What you need to do
From the entries that follow, gather each line holding the word "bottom".

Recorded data
§ §

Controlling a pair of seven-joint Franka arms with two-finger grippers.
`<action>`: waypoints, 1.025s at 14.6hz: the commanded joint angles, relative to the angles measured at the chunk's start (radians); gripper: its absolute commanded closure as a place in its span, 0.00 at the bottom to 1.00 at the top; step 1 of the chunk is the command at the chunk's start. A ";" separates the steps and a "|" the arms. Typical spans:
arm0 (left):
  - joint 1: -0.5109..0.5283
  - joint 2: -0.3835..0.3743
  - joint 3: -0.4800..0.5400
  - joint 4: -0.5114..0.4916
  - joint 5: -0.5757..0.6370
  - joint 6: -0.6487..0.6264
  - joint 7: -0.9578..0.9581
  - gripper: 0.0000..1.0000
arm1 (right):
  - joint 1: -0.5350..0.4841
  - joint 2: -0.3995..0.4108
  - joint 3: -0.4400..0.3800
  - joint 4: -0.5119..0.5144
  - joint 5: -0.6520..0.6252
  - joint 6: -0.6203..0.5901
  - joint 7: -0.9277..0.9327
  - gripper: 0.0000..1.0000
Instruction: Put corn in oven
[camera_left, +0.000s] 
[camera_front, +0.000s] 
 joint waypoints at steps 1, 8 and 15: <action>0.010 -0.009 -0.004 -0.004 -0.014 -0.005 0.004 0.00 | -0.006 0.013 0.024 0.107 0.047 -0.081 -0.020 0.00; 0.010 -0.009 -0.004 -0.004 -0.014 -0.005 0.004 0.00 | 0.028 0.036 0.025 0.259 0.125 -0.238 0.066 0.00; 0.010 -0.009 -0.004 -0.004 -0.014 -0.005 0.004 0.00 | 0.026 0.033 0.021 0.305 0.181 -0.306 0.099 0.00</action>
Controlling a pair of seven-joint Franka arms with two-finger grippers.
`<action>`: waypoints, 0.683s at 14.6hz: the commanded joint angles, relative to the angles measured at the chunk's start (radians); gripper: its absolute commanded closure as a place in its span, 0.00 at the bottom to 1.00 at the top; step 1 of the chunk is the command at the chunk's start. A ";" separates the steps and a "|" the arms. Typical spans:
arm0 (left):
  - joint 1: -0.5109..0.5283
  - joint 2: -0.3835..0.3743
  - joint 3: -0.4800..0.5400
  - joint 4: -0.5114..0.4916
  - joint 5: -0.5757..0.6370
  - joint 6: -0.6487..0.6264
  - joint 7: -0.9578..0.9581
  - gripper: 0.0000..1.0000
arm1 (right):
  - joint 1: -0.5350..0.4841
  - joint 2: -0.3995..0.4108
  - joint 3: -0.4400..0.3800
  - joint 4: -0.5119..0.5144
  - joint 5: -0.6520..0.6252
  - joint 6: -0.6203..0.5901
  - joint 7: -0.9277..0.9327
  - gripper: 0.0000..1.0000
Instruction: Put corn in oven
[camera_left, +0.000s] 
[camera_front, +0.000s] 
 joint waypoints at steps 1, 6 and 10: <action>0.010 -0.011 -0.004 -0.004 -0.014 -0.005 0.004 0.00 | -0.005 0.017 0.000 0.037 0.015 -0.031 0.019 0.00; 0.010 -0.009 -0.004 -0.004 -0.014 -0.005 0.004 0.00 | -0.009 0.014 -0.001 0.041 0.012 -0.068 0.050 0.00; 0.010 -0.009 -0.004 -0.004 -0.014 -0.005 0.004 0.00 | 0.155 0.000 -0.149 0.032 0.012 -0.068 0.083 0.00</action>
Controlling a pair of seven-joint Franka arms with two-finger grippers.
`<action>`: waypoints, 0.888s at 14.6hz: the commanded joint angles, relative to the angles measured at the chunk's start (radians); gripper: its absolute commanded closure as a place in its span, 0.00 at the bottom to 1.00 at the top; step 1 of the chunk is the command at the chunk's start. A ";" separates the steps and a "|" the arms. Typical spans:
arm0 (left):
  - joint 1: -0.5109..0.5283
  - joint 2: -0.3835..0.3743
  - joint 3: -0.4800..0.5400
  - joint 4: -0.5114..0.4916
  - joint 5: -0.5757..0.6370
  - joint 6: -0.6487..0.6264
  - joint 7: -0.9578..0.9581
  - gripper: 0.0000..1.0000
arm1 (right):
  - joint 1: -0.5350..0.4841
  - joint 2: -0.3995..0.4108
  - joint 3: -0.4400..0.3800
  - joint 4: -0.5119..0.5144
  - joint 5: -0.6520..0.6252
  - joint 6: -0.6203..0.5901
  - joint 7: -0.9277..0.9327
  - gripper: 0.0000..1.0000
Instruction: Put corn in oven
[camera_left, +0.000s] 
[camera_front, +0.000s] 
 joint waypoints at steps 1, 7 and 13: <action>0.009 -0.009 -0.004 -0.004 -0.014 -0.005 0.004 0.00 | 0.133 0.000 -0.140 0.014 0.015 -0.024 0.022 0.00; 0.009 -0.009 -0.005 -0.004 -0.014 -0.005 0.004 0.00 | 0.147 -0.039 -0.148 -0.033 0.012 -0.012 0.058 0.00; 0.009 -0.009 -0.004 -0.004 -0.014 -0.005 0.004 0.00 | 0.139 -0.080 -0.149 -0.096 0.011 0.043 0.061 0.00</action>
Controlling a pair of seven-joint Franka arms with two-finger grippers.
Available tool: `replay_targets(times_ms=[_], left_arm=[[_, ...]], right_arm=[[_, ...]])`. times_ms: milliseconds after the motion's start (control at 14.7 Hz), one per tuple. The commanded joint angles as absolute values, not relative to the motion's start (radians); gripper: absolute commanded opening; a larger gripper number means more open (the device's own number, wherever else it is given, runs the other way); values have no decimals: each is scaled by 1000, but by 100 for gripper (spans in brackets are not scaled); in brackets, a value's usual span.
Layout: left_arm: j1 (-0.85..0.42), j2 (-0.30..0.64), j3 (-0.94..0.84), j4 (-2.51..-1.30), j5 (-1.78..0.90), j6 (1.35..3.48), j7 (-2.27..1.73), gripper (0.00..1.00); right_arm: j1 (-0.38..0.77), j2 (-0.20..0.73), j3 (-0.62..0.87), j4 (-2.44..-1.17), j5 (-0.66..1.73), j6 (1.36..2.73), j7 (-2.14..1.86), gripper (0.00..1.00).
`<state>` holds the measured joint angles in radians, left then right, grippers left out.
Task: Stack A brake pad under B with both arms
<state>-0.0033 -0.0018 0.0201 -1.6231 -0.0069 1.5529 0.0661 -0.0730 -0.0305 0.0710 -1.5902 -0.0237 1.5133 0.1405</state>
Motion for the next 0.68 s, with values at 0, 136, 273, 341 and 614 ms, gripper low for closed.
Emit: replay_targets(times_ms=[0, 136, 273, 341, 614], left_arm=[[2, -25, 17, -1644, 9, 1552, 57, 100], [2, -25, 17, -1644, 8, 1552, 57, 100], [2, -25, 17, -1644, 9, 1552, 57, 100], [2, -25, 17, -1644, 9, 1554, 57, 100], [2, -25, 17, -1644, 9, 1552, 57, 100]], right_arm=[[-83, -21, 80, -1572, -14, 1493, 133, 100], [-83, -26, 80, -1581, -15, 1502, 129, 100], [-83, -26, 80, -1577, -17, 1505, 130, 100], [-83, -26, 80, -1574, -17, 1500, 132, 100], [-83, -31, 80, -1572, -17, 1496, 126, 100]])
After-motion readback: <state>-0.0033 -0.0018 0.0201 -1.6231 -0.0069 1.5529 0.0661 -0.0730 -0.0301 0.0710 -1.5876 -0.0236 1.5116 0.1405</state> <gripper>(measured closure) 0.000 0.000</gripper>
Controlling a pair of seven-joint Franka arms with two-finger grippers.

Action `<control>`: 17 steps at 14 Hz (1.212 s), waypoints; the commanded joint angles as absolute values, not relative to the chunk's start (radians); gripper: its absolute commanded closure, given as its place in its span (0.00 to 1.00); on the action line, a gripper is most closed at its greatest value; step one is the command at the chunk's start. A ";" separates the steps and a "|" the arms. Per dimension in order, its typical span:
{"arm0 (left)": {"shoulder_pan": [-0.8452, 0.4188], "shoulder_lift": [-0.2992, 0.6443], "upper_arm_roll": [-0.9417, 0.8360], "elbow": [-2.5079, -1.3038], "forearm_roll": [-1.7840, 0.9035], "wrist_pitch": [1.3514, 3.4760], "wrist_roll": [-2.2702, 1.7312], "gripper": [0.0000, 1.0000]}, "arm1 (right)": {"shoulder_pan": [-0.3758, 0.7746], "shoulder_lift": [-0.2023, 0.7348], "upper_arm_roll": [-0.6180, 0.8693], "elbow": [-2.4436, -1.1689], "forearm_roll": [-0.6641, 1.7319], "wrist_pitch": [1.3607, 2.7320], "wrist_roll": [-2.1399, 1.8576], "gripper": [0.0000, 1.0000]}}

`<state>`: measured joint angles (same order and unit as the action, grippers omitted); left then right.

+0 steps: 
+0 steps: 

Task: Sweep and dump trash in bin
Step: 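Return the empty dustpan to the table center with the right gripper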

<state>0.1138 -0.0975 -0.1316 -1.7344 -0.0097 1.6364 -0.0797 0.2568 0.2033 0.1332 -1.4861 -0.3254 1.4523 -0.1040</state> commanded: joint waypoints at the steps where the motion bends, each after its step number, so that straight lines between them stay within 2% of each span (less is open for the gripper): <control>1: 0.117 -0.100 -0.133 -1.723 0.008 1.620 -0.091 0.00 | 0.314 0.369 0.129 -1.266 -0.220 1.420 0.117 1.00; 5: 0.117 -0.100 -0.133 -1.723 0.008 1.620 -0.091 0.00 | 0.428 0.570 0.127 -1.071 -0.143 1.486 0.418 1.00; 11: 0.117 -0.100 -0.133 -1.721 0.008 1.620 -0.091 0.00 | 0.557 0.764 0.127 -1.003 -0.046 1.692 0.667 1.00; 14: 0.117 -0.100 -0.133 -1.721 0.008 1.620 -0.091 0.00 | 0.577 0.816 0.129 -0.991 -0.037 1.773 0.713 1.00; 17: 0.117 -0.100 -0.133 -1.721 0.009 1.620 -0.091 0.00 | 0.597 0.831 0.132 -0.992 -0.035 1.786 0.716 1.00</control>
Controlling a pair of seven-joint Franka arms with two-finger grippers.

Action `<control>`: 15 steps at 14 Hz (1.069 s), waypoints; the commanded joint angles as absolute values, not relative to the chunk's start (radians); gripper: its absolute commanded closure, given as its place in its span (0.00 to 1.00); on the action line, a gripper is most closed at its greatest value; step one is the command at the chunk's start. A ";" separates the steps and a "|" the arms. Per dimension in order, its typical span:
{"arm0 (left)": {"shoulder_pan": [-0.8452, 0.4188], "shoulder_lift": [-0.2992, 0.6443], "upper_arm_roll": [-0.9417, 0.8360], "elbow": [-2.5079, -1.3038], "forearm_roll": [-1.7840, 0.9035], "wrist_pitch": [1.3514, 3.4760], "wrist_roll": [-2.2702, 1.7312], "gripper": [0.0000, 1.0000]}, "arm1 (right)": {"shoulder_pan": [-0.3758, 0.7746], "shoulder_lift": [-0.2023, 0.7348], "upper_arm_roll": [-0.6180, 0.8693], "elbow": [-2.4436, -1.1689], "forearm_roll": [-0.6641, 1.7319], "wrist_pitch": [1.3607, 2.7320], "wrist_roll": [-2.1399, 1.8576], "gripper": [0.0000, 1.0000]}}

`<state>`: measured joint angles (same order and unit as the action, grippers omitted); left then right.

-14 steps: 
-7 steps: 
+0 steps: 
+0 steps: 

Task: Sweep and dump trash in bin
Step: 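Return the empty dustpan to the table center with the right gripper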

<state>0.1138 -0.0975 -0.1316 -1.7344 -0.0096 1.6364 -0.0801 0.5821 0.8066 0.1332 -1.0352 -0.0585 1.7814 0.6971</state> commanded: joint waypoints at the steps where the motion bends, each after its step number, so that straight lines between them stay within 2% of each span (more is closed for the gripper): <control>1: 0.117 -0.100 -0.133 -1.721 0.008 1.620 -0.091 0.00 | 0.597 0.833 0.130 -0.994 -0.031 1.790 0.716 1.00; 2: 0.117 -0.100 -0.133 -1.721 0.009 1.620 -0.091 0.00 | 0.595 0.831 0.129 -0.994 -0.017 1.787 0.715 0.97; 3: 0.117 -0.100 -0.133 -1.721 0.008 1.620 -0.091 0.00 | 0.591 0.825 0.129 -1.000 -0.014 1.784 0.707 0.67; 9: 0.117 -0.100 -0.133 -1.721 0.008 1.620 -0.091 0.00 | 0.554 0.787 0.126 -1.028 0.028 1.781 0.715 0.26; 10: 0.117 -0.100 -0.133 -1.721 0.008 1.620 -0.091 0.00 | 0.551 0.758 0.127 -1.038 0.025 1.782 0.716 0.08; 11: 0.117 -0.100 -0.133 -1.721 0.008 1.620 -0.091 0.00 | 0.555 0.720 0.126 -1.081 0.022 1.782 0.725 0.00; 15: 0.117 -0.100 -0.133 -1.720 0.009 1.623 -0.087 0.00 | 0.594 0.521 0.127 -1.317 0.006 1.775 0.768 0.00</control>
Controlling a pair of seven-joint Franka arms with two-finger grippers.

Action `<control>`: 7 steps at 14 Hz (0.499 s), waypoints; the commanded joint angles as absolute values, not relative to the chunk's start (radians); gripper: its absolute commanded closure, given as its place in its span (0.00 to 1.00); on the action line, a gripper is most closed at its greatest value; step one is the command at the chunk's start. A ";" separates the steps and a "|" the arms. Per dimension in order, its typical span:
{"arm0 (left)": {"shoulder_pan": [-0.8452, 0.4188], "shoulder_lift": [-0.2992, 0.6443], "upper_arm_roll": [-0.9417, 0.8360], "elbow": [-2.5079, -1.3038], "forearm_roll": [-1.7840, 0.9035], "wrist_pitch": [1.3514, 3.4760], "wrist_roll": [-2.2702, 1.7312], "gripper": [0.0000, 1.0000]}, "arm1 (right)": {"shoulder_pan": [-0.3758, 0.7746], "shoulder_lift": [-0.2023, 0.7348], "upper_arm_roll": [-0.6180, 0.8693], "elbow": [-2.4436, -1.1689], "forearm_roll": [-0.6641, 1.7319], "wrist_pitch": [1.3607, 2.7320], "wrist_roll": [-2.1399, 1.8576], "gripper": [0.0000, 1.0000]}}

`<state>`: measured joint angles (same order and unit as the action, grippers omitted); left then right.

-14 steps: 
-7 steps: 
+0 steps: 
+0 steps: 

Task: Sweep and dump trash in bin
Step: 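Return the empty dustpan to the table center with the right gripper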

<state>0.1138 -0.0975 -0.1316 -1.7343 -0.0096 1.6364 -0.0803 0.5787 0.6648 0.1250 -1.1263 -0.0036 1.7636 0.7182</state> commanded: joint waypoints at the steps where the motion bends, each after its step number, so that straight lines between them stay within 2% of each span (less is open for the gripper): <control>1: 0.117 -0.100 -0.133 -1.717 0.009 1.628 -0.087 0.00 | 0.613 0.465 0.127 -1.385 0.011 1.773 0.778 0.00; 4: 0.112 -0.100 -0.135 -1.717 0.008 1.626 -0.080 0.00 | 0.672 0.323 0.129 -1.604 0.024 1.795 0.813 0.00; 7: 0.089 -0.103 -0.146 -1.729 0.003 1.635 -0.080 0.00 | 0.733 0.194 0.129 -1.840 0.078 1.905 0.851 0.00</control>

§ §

Task result
`<action>`: waypoints, 1.025s at 14.6hz: the commanded joint angles, relative to the angles measured at the chunk's start (radians); gripper: its absolute commanded closure as a place in its span, 0.00 at the bottom to 1.00 at the top; step 1 of the chunk is the command at the chunk's start. A ";" separates the steps and a "|" the arms. Typical spans:
`<action>`: waypoints, 0.683s at 14.6hz: the commanded joint angles, relative to the angles measured at the chunk's start (radians); gripper: its absolute commanded closure as a place in its span, 0.00 at the bottom to 1.00 at the top; step 1 of the chunk is the command at the chunk's start. A ";" separates the steps and a "|" the arms. Typical spans:
`<action>`: waypoints, 0.888s at 14.6hz: the commanded joint angles, relative to the angles measured at the chunk's start (radians); gripper: its absolute commanded closure as a place in its span, 0.00 at the bottom to 1.00 at the top; step 1 of the chunk is the command at the chunk's start. A ";" separates the steps and a "|" the arms. Typical spans:

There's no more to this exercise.